What you will do - No pictures in the copy. Write out the listing below exactly.

++++ Given material

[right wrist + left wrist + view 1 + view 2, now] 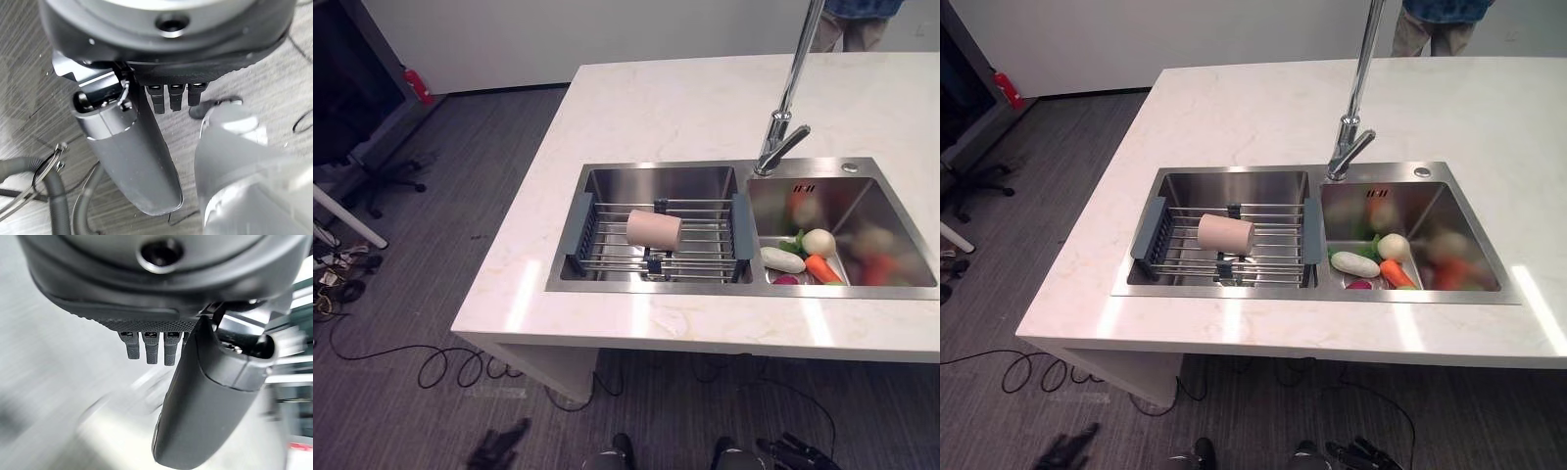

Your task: Place the dishes in the dishwasher.

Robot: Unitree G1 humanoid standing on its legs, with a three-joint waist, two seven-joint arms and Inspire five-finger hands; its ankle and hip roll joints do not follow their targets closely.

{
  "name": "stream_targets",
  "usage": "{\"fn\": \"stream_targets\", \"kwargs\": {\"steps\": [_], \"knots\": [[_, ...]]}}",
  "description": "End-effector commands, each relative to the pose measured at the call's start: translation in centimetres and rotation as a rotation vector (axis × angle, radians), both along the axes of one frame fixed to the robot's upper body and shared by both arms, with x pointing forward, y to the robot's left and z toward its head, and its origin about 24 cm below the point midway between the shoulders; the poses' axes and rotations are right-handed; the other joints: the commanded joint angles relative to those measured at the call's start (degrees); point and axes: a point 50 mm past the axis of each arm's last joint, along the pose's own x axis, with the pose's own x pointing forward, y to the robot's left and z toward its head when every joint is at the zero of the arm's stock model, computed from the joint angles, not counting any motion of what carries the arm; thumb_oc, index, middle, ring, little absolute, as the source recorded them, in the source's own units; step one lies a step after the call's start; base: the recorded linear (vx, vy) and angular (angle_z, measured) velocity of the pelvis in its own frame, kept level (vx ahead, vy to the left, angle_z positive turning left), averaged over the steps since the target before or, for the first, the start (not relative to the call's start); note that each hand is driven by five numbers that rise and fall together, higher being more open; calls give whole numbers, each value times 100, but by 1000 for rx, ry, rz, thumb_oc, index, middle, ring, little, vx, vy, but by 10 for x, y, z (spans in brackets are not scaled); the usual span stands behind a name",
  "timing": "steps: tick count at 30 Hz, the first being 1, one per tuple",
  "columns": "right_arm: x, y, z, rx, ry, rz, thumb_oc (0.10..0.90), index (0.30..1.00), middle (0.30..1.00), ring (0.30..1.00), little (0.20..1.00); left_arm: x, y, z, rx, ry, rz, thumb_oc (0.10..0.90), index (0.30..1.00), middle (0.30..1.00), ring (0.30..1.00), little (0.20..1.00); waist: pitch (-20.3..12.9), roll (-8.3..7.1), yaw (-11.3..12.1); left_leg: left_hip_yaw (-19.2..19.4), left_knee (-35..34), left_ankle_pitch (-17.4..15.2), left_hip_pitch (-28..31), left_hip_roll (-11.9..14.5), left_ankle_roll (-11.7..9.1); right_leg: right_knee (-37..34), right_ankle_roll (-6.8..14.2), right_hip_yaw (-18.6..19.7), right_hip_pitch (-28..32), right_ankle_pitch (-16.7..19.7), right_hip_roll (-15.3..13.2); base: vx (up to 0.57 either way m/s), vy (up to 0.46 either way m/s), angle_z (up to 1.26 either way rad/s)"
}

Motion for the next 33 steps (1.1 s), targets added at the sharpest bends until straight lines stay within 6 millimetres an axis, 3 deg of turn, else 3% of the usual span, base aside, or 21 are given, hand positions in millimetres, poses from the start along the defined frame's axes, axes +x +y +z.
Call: {"fn": "stream_targets", "kwargs": {"steps": [1,2,3,4,5,6,7,10,11,12,13,16,17,19,26,33], "knots": [[22,-2,7,-37,-102,-11,800,900,900,900,900,45,59,95,610,-68,-124,800,900,900,900,900,255,-48,126,-337,444,-896,-4,-93,-95,55,285,27,469,-758,-138,0,0,0],[21,-1,6,-35,-99,-20,800,900,900,900,900,54,81,144,851,-54,-144,800,900,900,900,900,236,6,174,-351,444,-896,-18,-117,-79,55,303,26,473,-761,-141,0,0,0],[20,0,5,-35,-98,-22,800,900,900,900,900,56,86,155,875,-57,-142,800,900,900,900,900,232,17,182,-353,444,-895,-20,-120,-77,55,308,24,474,-759,-142,0,0,0],[20,3,4,-31,-90,-21,800,900,900,900,900,62,97,199,1057,-75,-150,800,900,900,900,900,209,44,213,-354,444,-898,-20,-127,-71,55,321,10,486,-755,-145,0,0,0],[20,4,3,-31,-88,-21,800,900,900,900,900,65,100,211,1085,-83,-150,800,900,900,900,900,201,51,219,-353,444,-900,-19,-129,-70,55,324,7,490,-755,-145,23,-30,8],[20,6,2,-25,-81,-17,800,900,900,900,900,71,103,249,1199,-141,-159,800,900,900,900,900,179,67,233,-348,444,-908,-11,-132,-65,55,332,0,504,-754,-144,22,-28,6],[20,7,2,-23,-79,-15,800,900,900,900,900,73,102,261,1237,-172,-168,800,900,900,900,900,171,70,237,-345,444,-911,-7,-133,-62,55,334,-1,509,-754,-143,28,-38,5],[21,12,0,-16,-65,-11,800,900,900,900,900,89,85,329,1446,-368,-252,800,900,900,900,900,113,71,248,-316,444,-941,30,-130,-55,55,357,-16,551,-757,-149,37,-52,2],[20,15,-2,-12,-57,-13,800,900,900,900,900,98,66,359,1512,-510,-326,800,900,900,900,900,77,57,238,-296,444,-963,51,-123,-56,55,374,-21,569,-761,-150,38,-54,4],[20,16,-2,-10,-56,-14,800,900,900,900,900,100,64,362,1513,-528,-340,800,900,900,900,900,74,52,241,-292,444,-966,56,-123,-56,55,376,-20,573,-763,-151,53,-71,19],[19,18,-3,-1,-49,-16,800,900,900,900,900,110,37,385,1545,-708,-461,800,900,900,900,900,39,29,202,-281,444,-993,88,-124,-57,55,384,-4,590,-773,-140,44,-55,19],[17,22,-6,10,-39,-20,800,900,900,900,900,123,-1,404,1445,-965,-654,800,900,900,900,900,-1,-6,175,-251,444,-1031,130,-120,-59,55,401,17,609,-784,-133,52,-56,5],[14,26,-7,23,-30,-14,800,900,900,900,900,143,-45,405,1382,-1077,-891,800,900,900,900,900,-45,-46,77,-177,444,-1062,189,-99,-65,55,433,95,611,-781,-117,76,-69,-3],[12,28,-9,30,-23,-10,800,900,900,900,900,155,-70,404,1368,-1088,-1029,800,900,900,900,900,-77,-67,-20,-118,444,-1077,221,-78,-68,55,455,162,594,-765,-99,58,-45,-13],[4,29,-11,39,4,-12,800,900,900,900,900,189,-126,402,1335,-986,-1331,800,900,900,900,900,-115,-74,-403,133,444,-1046,286,39,-80,55,504,454,443,-648,-5,20,-20,-27],[-8,26,-12,39,27,-36,800,900,900,900,900,211,-140,398,1313,-810,-1427,800,900,900,900,900,-121,-37,-675,317,444,-1033,314,102,-101,55,554,677,293,-549,30,17,-14,-17]]}}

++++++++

Response for this exercise -
[right wrist + left wrist + view 1 + view 2, now] 

Your task: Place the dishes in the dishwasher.

Robot: Unitree G1 humanoid standing on its legs, with a three-joint waist, two seven-joint arms and Inspire five-finger hands; its ankle and hip roll joints do not follow their targets closely.

{
  "name": "stream_targets",
  "usage": "{\"fn\": \"stream_targets\", \"kwargs\": {\"steps\": [_], \"knots\": [[_, ...]]}}",
  "description": "End-effector commands, each relative to the pose measured at the call's start: translation in centimetres and rotation as a rotation vector (axis × angle, radians), both along the axes of one frame fixed to the robot's upper body and shared by both arms, with x pointing forward, y to the robot's left and z toward its head, and its origin about 24 cm below the point midway between the shoulders; the poses' axes and rotations are right-handed; the other joints: the commanded joint angles relative to those measured at the call's start (degrees); point and axes: a point 50 mm past the axis of each arm's last joint, along the pose's own x axis, with the pose's own x pointing forward, y to the robot's left and z toward its head when every joint is at the zero of the arm's stock model, computed from the joint angles, not counting any motion of what carries the arm; thumb_oc, index, middle, ring, little absolute, as the source recorded them, in the source's own units; step one lies a step after the call's start; base: the recorded linear (vx, vy) and angular (angle_z, measured) velocity of the pelvis in its own frame, kept level (vx ahead, vy to the left, angle_z positive turning left), averaged over the steps since the target before or, for the first, the start (not relative to the call's start); note that each hand is driven by five numbers that rise and fall together, higher being more open; calls give whole numbers, each value times 100, but by 1000 for rx, ry, rz, thumb_oc, index, middle, ring, little, vx, vy, but by 10 for x, y, z (spans in brackets are not scaled); the usual span stands behind a name",
  "timing": "steps: tick count at 30 Hz, the first being 1, one per tuple",
  "columns": "right_arm: x, y, z, rx, ry, rz, thumb_oc (0.10..0.90), index (0.30..1.00), middle (0.30..1.00), ring (0.30..1.00), little (0.20..1.00); left_arm: x, y, z, rx, ry, rz, thumb_oc (0.10..0.90), index (0.30..1.00), middle (0.30..1.00), ring (0.30..1.00), little (0.20..1.00); waist: pitch (-20.3..12.9), roll (-8.3..7.1), yaw (-11.3..12.1); left_leg: left_hip_yaw (-19.2..19.4), left_knee (-35..34), left_ankle_pitch (-17.4..15.2), left_hip_pitch (-28..31), left_hip_roll (-11.9..14.5), left_ankle_roll (-11.7..9.1); right_leg: right_knee (-37..34), right_ankle_roll (-6.8..14.2), right_hip_yaw (-18.6..19.7), right_hip_pitch (-28..32), right_ankle_pitch (-16.7..19.7), right_hip_roll (-15.3..13.2); base: vx (up to 0.57 either way m/s), vy (up to 0.46 either way m/s), angle_z (up to 1.26 either way rad/s)"
}

Motion for the next 33 steps (1.1 s), targets added at the sharpest bends until straight lines stay within 6 millimetres an axis, 3 deg of turn, else 3% of the usual span, base aside, or 21 are given, hand positions in millimetres, poses from the start along the defined frame's axes, axes +x +y +z.
Call: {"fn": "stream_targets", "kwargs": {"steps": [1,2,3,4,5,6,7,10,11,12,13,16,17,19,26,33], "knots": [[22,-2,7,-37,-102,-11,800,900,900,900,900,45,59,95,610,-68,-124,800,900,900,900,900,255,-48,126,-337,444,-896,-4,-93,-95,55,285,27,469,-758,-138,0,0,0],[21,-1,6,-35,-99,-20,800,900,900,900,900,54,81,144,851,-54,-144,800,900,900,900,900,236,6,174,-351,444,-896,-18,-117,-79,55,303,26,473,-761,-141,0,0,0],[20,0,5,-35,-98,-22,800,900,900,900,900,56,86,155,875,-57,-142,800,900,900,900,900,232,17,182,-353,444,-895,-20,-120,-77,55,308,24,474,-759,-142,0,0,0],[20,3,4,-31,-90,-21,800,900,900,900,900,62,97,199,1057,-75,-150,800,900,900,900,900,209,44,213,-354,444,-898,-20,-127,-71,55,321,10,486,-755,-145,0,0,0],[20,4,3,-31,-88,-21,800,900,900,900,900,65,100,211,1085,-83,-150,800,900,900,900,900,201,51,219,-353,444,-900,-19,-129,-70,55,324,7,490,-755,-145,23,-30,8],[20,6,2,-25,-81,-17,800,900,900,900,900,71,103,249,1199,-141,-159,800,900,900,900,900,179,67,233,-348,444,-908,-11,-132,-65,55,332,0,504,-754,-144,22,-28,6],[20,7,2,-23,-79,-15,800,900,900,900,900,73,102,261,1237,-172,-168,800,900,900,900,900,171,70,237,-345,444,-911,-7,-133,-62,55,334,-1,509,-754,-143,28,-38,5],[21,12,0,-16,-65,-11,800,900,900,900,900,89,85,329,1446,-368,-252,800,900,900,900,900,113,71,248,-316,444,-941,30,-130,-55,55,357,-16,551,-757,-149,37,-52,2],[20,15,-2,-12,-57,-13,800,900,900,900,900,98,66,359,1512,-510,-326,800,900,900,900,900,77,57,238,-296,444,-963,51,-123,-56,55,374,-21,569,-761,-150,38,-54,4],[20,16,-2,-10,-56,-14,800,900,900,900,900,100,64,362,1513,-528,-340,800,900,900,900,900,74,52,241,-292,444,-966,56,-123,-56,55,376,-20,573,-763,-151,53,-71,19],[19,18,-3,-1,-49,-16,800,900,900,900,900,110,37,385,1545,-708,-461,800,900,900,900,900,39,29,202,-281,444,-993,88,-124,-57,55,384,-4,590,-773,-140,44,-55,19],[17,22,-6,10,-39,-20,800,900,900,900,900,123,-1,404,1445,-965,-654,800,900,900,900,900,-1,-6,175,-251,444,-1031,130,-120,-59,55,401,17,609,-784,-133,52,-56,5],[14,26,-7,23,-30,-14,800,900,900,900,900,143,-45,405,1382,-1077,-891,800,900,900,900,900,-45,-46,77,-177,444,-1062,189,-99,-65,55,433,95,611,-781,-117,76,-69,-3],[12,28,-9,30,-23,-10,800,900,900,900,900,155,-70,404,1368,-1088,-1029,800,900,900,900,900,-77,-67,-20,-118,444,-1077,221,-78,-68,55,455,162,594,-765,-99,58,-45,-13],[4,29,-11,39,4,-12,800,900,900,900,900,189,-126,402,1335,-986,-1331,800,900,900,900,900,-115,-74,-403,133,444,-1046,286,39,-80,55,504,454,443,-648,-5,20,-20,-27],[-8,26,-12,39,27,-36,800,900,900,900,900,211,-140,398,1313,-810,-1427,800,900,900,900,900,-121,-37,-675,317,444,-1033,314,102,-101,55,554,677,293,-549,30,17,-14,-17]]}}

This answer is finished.